Tuesday, May 25, 2010

The New York Times’ Summer Reading Challenge

Have you heard about The New York Times’ Summer Reading Challenge?

This is an attempt by the Times to promote reading of their own paper and also to encourage reading of more non-fiction and current events of the students’ choice and more discussion of the content.  This year, the Times will repeatedly ask students to post their thoughts (400 words or less) in response to the question “What interested you most in the Times this week?” They can comment upon an article, photo, podcast, graphic, etc. and the page for this week is here.
The Times cites rationale for this project in an earlier posting:  In “The Crush of Summer Homework,” last August by Professor of Education Elizabeth Birr Moje.

Linda Straube
Librarian, New Trier High School

Monday, May 24, 2010

IGSS Challenge: Civil Rights Data Collection

Something really got me fired up today! I decided we should pose this question to IGSS students since they are writing about the efficacy of change agents in U.S. history and today.

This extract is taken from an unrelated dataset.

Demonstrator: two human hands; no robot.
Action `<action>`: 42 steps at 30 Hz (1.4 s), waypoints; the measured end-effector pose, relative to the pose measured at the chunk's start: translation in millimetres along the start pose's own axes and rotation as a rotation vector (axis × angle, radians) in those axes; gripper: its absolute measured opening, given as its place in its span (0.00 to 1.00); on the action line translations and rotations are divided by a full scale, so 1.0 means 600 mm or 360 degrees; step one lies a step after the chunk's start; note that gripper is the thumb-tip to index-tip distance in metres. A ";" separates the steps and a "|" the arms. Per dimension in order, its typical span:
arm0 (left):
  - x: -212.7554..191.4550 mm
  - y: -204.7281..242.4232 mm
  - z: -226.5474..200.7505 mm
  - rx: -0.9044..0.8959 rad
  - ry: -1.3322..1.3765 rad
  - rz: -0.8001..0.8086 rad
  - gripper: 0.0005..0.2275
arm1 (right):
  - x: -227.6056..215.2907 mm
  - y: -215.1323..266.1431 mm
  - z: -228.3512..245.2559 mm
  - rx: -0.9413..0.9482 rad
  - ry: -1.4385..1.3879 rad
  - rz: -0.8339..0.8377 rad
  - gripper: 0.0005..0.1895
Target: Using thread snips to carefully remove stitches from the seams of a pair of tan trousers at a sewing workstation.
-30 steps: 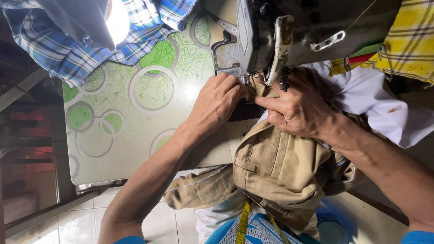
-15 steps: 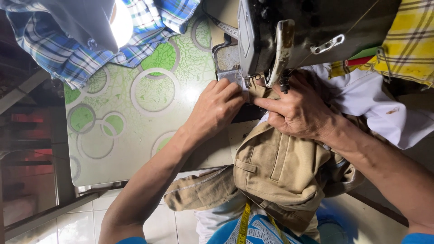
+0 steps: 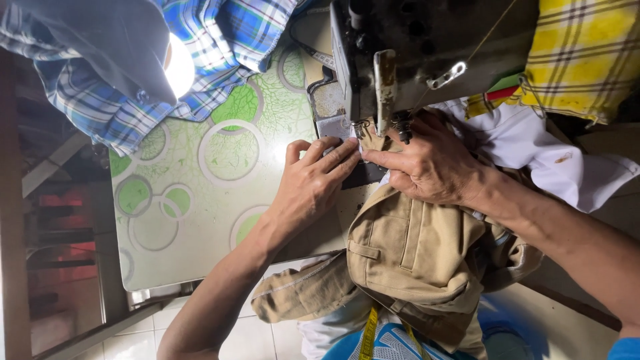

Here's the story--Our Asst. Supt. for Student Services Mr. Tim Hayes sent the following letter home to parents:

Dear Parents,
By now you have been contacted by your son’s or daughter’s adviser regarding New Trier High School’s participation in the Civil Rights Data Collection.  New Trier has been selected for participation in this data collection by the U.S. Department of Education’s Office of Civil Rights.  The data collection is conducted every other year, and participation for those schools selected is mandatory.   More information on the data collection can be found at http://ocrdata.ed.gov/.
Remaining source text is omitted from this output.